Wan confirmed Russell's involvement with the fast-tracked film via Twitter today, referring to the 62-year-old "Escape From New York" star in an appropriate fashion:
Directing a living legend today. #KurtRussell
— James Wan (@creepypuppet) September 12, 2013
Fans immediately got revved up for "Fast & Furious 7" (or "Fast 7" or "Furious 7" or "And the 7" or whatever they end up calling it) as the sequel's premise was teased in the last scene of this summer's "Furious 6." In the scene, poor Han (Sung Kang) is seemingly blown sky high in his own car, courtesy of a British-accented villain who reveals himself to be Ian Shaw, the vengeance-seeking brother of the late "Furious 6" villain, Owen Shaw (Luke Evans). The fact that Owen's brother was commencing with a roaring rampage of revenge wasn't what inspired cheers from the audience, though ... it's that Owen's brother was being played by "The Transporter" and "Crank" star Jason Statham.

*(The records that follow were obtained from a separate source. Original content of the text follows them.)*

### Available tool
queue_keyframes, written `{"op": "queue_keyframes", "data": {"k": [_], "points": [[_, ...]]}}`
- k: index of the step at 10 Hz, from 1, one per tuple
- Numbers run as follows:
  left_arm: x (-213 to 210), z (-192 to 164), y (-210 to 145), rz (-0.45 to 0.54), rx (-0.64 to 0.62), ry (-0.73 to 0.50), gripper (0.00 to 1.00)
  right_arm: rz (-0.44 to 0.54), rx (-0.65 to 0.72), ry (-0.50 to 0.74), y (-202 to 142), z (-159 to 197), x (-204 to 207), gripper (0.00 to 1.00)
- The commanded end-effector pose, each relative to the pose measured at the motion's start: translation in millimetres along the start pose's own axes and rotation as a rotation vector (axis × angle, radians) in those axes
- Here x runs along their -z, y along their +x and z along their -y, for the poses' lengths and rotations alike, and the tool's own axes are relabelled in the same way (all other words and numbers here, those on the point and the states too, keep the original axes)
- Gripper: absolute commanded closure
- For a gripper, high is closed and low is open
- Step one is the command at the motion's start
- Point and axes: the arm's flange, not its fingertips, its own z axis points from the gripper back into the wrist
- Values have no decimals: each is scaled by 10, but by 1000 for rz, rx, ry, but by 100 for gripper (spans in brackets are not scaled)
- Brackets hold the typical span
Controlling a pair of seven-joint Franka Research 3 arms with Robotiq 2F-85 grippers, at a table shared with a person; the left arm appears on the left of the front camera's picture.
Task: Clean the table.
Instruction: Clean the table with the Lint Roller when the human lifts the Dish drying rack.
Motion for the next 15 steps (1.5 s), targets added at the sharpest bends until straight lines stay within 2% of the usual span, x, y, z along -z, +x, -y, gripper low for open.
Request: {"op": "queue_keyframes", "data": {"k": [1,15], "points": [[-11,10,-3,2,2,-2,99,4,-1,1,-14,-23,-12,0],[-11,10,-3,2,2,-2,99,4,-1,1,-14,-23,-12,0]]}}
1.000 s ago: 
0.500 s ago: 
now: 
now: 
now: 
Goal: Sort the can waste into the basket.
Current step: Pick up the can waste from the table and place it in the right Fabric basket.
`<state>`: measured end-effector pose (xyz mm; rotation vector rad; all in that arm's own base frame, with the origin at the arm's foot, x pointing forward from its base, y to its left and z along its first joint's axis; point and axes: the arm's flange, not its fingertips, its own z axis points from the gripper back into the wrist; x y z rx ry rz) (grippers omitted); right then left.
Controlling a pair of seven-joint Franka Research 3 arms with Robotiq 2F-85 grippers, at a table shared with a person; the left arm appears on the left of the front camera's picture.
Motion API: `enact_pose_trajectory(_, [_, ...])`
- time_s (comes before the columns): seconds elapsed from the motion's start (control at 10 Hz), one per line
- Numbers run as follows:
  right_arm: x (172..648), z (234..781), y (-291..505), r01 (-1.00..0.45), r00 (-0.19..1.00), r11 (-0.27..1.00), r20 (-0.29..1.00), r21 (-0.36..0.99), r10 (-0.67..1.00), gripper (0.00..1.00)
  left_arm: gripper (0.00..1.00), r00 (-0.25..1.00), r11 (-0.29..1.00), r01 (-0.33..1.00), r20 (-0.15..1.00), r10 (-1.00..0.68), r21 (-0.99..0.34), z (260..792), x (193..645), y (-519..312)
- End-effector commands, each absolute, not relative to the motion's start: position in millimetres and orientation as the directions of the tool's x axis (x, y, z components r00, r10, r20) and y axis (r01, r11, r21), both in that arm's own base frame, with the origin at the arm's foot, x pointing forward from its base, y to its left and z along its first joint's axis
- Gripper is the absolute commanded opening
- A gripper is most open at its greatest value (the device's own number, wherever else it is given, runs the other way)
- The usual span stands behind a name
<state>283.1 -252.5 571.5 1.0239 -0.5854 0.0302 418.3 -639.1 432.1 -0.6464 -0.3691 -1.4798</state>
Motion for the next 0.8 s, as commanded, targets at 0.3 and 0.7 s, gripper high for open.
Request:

Furious fans should now be even more pumped up with the addition of Kurt Russell. Really, Snake Plissken in a "Fast & Furious" movie ... it took someone at Universal this long to think of that? Russell's perfect for this world, and not just for his iconic performance as the eye patch-wearing anti-hero of John Carpenter's "Escape From New York" (1981) and "Escape From L.A." — Russell's got some experience behind the wheel of a muscle car, too, after his villainous turn as Stuntman Mike in Quentin Tarantino's "Death Proof" (2007), the back end of the "Grindhouse" double-feature.
And let's not forget that Kurt Russell also took on FIRE ITSELF in "Backdraft" (1991), broke out of prison with Sylvester Stallone in "Tango & Cash" (1989), (possibly) survived an alien attack in "The Thing" (1982), traversed his way through a capsized ocean liner in "Poseidon" (2006), journeyed through time and space via the "Stargate" (1994), played legendary lawman/gunslinger Wyatt Earp in "Tombstone" (1993) and, uh, punched a lot of guys in "Soldier" (1998).
Oh yeah — he also does his own stunts.
Details on Russell's character are being kept under wraps, but if he were actually reprising his role as truck driver/pop philosopher Jack Burton from Carpenter's "Big Trouble in Little China" (1986) in "Fast 7" ... that would be truly something. And perhaps more than anyone could ever handle.
As much as the "Fast & Furious" franchise could benefit from having Kurt Russell as part of its convoy, Russell could certainly benefit from having the franchise on his resume, as it's been a while since he had a really big hit. The series has proved itself to be a worldwide box office powerhouse, with this past summer's installment, "Furious 6," earning over $787 million. That's a series best, though the $626 million earned by its predecessor, "Fast Five" (2011), is mighty impressive in its own right.